# How/where to sell rabbits?



## Lindafisk

We got three rabbits last year for $5 from a lady that didn't want them. Some kind of a lop and 2 new zealand looking ones. Got them as pets, have had one accidental breeding and four babies.....I really like the rabbits and would maybe like to have a few more of a different breed.....but goodness, how do you sell them? I have some really cute little ones but have had almost no response to ads I have placed. The feed store guy sells a few but he told me that people just give them to him to sell because they don't want them! 
I would think about eating them but my family would revolt. LOL So I think I need to stick to ones as pets- for a pet market -if I can ever figure it out. 
So how did everyone get started and for what reason? To sell for pets of food or for personal use only? Maybe it will give me some ideas....thanks!


----------



## bluebird2o2

Some people have a pet market and some dont.i get the most interest in the spring when 4H kids are looking for rabbits.I had a pet store that bought a few but i had too drive them into pittsburgh which was not close.i sell most of mine at shows and the rest that are not show quality i usually sell at a livestock auction.you wont get much at these auctions.usually 2 or 3 dollars.I raise only pedigreed rabbits.i get few calls from those papers as i live out in the country.sales are poor this year as many people cant afford gas.


----------



## monsoon

In my area i find a good amount of people rehoming on www.craigslist.com (not allowed to sell but a rehoming fee is ok). Try both in the *pets* section and *farm and garden. *


----------



## Terry W

I am working on developing a market in restaurants and catering. One of the CSAs will arrange for buyers if I can supply 'kosher' animals. I have a person nearby who likes to buy older culls for some of his sausage customers. The 4-H group here-- forget it!! Of course, there is a pet food processor nearby-- but I have my group pretty much cleared out of small rabbits and now we have to start getting the larger breeds raised up-- I was actually offered- for free- 15 Lionheads last week-- umm, no thanks!!!! Too small, too cute, and too much coat maintenance.


----------



## SFM in KY

My major reason for the rabbits is to fill my freezer ... and there appears to be a reasonable (like half a dozen people I've spoken to) market for meat rabbits locally.
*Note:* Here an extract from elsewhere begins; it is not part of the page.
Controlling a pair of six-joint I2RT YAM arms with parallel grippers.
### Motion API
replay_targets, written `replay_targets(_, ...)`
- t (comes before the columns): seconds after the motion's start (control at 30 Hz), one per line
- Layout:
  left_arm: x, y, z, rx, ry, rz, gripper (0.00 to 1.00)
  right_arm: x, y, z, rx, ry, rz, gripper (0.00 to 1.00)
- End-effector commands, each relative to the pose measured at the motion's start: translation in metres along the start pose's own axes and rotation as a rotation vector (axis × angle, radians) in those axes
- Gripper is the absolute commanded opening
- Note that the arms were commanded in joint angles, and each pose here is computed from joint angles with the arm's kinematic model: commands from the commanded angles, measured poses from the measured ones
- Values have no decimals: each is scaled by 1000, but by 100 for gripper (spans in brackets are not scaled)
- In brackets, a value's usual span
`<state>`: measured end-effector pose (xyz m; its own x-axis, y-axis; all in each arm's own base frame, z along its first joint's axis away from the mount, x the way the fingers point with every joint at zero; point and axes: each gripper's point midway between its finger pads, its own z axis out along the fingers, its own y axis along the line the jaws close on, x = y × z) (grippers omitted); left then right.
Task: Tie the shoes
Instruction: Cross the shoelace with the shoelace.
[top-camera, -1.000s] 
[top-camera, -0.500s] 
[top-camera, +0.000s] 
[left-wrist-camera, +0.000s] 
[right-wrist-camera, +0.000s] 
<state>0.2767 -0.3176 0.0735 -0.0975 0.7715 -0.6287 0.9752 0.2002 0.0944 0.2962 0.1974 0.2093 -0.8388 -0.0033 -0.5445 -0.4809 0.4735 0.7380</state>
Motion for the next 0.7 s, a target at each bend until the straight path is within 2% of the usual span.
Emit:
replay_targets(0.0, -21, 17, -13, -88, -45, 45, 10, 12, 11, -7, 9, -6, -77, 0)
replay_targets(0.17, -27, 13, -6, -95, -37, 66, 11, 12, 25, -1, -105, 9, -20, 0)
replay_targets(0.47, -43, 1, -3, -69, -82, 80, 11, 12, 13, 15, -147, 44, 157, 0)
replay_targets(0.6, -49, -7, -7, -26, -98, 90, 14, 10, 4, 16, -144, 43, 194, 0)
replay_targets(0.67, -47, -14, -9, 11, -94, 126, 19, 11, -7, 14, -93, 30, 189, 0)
If that does, in fact, prove to be true ... and there is an ongoing demand for meat rabbits to sell, I will probably add additional does as I need to produce more.
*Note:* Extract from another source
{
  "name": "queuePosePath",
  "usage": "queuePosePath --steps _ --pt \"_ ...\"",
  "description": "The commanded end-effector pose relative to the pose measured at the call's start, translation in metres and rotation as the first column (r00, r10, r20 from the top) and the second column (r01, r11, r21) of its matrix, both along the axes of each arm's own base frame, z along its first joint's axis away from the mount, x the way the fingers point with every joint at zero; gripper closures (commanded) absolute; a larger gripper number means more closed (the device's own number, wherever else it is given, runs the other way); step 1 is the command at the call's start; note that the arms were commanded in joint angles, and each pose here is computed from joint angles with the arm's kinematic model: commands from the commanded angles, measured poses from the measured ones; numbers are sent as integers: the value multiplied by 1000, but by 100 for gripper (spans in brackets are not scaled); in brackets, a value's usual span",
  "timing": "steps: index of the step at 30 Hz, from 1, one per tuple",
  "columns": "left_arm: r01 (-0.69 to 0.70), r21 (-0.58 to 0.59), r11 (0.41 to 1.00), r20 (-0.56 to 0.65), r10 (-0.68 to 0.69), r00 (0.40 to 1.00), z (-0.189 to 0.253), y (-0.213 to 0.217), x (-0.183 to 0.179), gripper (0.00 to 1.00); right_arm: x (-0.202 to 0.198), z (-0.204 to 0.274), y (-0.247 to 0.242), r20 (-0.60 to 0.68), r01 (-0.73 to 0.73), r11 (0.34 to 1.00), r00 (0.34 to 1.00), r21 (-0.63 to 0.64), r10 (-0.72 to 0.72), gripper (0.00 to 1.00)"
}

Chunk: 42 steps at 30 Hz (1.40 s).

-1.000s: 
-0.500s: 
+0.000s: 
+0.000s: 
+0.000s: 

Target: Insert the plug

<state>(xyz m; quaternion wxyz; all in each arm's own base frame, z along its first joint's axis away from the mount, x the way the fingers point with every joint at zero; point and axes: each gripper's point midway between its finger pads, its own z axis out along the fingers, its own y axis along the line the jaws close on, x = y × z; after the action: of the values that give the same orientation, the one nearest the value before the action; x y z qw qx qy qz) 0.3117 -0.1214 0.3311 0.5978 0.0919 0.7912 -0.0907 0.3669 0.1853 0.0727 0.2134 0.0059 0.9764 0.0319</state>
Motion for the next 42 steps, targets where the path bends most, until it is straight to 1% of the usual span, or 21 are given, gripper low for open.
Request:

I am going to try to develop a pet market as well, but it will be slower and will probably end up with some crosses to start with, since I already have standard Rex I may get a mini Rex buck and breed one or two of the does to him to begin with. 

My plan is to get one or two litters ready to go to "pet homes" and then take them to one of the outdoor "farm/ flea market" places that allow animals and see if any of them sell. If they do, fine ... if not, they can still go to the freezer ... they will be smaller but certainly will still go into the stewpot.

If there isn't a local market at all, then I'll probably just keep the mini as a pet and go on with the meat rabbits.

All of my standard Rex does ... and the one buck ... are pedigreed as well. So this gives me the option of selling some of the youngsters to other people looking for pedigreed Rex for breeding stock. One of the first things I will do for that market will be to build a website with photos ... again ... I don't expect a big demand, but there may be some sales from that and I may be able to expand it as I learn more about the demand.


----------



## RiverPines

If you breed not to eat them, the main thing is to look for a rabbit breed thats in demand in your area! If you area is over flowing in lops, you probably would have to practically give them away to get rid of them.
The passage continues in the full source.